Subrogation is a concept that's understood among insurance and legal companies but often not by the policyholders they represent. If this term has come up when dealing with your insurance agent or a legal proceeding, it is in your benefit to comprehend the nuances of how it works. The more information you have about it, the more likely it is that an insurance lawsuit will work out favorably.
Every insurance policy you own is a commitment that, if something bad happens to you, the insurer of the policy will make restitutions without unreasonable delay. If a hailstorm damages your house, your property insurance steps in to pay you or enable the repairs, subject to state property damage laws.

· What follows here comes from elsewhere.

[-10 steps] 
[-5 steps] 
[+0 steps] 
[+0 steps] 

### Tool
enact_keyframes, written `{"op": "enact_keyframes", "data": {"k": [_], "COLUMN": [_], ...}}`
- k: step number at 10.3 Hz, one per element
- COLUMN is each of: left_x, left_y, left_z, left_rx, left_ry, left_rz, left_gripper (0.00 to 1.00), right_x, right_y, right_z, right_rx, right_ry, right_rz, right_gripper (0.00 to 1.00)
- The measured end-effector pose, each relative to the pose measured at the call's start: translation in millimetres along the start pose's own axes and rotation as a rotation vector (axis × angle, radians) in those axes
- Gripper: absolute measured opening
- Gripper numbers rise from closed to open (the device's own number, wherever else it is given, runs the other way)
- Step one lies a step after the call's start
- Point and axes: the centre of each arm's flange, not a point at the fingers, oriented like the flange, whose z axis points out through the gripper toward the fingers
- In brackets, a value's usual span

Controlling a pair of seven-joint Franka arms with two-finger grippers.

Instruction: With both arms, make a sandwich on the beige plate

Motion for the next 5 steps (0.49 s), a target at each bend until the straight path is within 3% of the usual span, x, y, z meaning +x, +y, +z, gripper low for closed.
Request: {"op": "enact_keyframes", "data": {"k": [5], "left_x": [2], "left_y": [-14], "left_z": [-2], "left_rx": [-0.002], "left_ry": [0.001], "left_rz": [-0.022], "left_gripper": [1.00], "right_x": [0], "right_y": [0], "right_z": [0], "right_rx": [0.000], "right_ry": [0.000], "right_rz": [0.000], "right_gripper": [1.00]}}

But since figuring out who is financially accountable for services or repairs is typically a time-consuming affair – and time spent waiting sometimes adds to the damage to the policyholder – insurance firms usually decide to pay up front and figure out the blame after the fact. They then need a method to get back the costs if, once the situation is fully assessed, they weren't actually responsible for the expense.
For Example
Your kitchen catches fire and causes $10,000 in house damages. Fortunately, you have property insurance and it takes care of the repair expenses. However, the insurance investigator finds out that an electrician had installed some faulty wiring, and there is reason to believe that a judge would find him responsible for the damages. The house has already been fixed up in the name of expediency, but your insurance firm is out $10,000. What does the firm do next?
How Subrogation Works
This is where subrogation comes in. It is the method that an insurance company uses to claim payment after it has paid for something that should have been paid by some other entity. Some insurance firms have in-house property damage lawyers and personal injury attorneys, or a department dedicated to subrogation; others contract with a law firm. Under ordinary circumstances, only you can sue for damages to your person or property. But under subrogation law, your insurance company is extended some of your rights for making good on the damages. It can go after the money originally due to you, because it has covered the amount already.

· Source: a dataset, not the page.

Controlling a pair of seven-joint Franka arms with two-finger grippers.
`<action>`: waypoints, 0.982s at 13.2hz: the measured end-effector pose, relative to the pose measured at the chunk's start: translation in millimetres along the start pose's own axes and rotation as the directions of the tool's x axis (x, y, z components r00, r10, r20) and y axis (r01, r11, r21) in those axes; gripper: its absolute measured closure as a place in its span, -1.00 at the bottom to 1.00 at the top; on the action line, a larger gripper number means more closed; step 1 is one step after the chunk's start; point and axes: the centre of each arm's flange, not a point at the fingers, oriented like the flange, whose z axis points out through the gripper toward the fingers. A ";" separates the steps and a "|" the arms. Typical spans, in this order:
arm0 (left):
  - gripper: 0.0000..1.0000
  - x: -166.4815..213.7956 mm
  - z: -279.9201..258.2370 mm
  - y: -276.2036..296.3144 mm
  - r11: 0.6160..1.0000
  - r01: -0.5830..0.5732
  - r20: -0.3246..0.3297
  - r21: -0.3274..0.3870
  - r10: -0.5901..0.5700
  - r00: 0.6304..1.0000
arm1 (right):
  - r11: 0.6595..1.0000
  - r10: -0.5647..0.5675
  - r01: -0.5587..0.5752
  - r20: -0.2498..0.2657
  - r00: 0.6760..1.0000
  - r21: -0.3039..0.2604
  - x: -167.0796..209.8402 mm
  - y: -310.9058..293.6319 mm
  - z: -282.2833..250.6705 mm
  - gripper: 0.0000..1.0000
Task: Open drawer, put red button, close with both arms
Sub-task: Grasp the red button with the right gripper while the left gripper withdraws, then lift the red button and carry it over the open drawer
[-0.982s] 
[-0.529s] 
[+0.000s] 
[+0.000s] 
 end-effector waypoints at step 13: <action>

How Does This Affect the Insured?
For a start, if your insurance policy stipulated a deductible, your insurance company wasn't the only one that had to pay. In a $10,000 accident with a $1,000 deductible, you have a stake in the outcome as well – to be precise, $1,000. If your insurer is lax about bringing subrogation cases to court, it might opt to recoup its costs by raising your premiums and call it a day. On the other hand, if it has a proficient legal team and goes after those cases efficiently, it is acting both in its own interests and in yours. If all ten grand is recovered, you will get your full deductible back. If it recovers half (for instance, in a case where you are found one-half accountable), you'll typically get $500 back, based on the laws in most states.
Furthermore, if the total expense of an accident is more than your maximum coverage amount, you may have had to pay the difference, which can be extremely expensive. If your insurance company or its property damage lawyers, such as insurance claims attorney Tacoma, WA, pursue subrogation and succeeds, it will recover your costs as well as its own.
All insurers are not created equal. When shopping around, it's worth weighing the reputations of competing agencies to find out whether they pursue valid subrogation claims; if they do so quickly; if they keep their accountholders apprised as the case continues; and if they then process successfully won reimbursements quickly so that you can get your money back and move on with your life. If, instead, an insurance firm has a reputation of honoring claims that aren't its responsibility and then protecting its profit margin by raising your premiums, even attractive rates won't outweigh the eventual headache.